A Writer’s first backstage pass.
ONCE I’d saved myself from the clutches of academia (for how I nearly ended up an Ancient History professor, read my post on How the Prophet Elijah got me Published), I managed to escape into drama school. Not just any drama school, but NIDA, Australia’s pre-eminent National Institute of Dramatic Art.
I hasten to admit I wasn’t one of the thousands of acting hopefuls, eager to audition. I was a pretty good visual artist, all through secondary school, and in my usual way (which means I worked it out for myself), I decided that in order to make my way in the world, I needed to ‘do something’ with those skills.
I was already drawn to some kind of theatre profession (read about my moving theatre experience in Waiting for Waiting for Godot), but the only way I could see myself in the industry was as a designer.
For me, design was a safer option. It didn’t put me personally on the line, as it does with actors; and it seemed more creative than Stage Management, which I’d tried at university as part of SUDS – Sydney University Dramatic Society.
So I applied, created a design for Shakespeare’s The Tempest, and attended an interview with the Head of Design. He seemed interested in the progression my work showed between designing school musicals a year before, to my vision for Shakespeare’s last great play. I was sent for a second interview with the Administrator, and a few weeks later I got the call.
NIDA had recently moved to newly built premises on Anzac Parade in the Sydney suburb of Kensington. Everything seemed freshly minted. New students for all courses were welcomed to an orientation week, and then, horror of horrors, we were all thrown together to co-create devised pieces to present in front of everyone.
I was deeply closeted, painfully shy, and only good at expressing myself on the page. The idea of being up on a stage, away from the relative safety of school, was frightening. I did all I could to be a shrinking violet, and, thinking the point was to show some early skill as a designer, set about making the costumes.

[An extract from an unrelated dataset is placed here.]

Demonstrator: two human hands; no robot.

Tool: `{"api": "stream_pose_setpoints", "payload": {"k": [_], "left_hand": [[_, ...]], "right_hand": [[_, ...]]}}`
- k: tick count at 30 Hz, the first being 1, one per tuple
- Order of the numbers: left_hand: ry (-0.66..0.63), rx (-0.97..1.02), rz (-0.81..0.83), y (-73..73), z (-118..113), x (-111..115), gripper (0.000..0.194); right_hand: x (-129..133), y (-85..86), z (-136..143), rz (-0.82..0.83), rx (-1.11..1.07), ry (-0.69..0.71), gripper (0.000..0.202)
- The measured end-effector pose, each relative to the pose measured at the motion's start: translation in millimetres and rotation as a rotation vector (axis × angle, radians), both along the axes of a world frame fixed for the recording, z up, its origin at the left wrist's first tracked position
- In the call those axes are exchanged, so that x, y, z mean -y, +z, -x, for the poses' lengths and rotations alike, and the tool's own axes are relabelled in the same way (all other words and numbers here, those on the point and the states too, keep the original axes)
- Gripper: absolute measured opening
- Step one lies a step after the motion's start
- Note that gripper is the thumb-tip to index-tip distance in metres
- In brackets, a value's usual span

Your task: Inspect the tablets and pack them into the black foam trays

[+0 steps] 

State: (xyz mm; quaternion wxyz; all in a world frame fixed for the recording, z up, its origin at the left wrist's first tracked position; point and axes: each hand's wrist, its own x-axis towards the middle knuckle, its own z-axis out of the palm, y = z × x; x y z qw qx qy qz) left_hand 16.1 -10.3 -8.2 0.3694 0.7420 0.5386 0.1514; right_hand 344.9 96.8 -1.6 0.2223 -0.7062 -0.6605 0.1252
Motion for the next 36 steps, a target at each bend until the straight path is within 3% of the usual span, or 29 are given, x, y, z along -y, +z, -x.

Going with that idea worked a treat – I managed to be up the back with the ‘chorus’, garnered some notice for creating a huge collar out of newspaper for one of the acting students, and got through without having to do anything in the spotlight.
In fact the whole first term was a series of such challenges, the aim of which seemed to be breaking down barriers. But I had one very strong one, which you’d think a young gay man at drama school would need no encouragement in relinquishing, but nevertheless, I resisted.
Meanwhile my class was thrown in the deep end of the exact yet limitless world of design. Right from the get-go it was clear than near enough would never be good enough.
In the classroom I was forever resisting being stretched – commuting to keep up my waitering income meant having transportable designs, so bigger was rarely better for me. Where some of my student colleagues would take over the classroom for their projects, I was happy for mine to fit in my backpack.
In the theatre itself, however, I started to let go and enjoy myself. First year design and technical students served as crew for the main-stage productions of 2nd and 3rd year students. We were expected to learn the highly technical and accurate art of scene and wardrobe changes.

During the first technical rehearsal I was ever part of, with endless repetition of the same stage transitions and technical cues, I recall rolling my eyes with a kind of boredom, wondering when we’d be let go so I could catch my train home.
But when the magic of the theatre started to take over, and the transitions were coming together, something changed in me. A day later, the show could not be stopped by stage management unless there was some kind of emergency. We’d all just have to cope if something went wrong.
A new world opened to me, with its own theatrical rhythms, language, and that potential-filled half-light which exists in between reality and fantasy. Ever since then, I have loved being part of technical rehearsals in the lead up to opening night. They are often awkward and stressful, but they are my favourite period of putting a show together.
Working backstage on productions of works by wildly different playwrights like Chekhov, Brecht, Ayckbourn, and O’Casey; through to Australian works, like Too Young for Ghosts by Janis Balodis, was an immediate and thrilling way to learn the art of staging productions in a space.
The three-dimensional theatre world also broke the stranglehold that mere words had on me. Words on a page is where a theatre production starts, but they quickly dissipate into the very air of a theatre space. My writer’s brain began to switch off, because it was not needed.
Three years’ drilling in this creative process was the best performing arts education I could ever hope for, but as I soon discovered, there was a lot more to making a career in the theatre.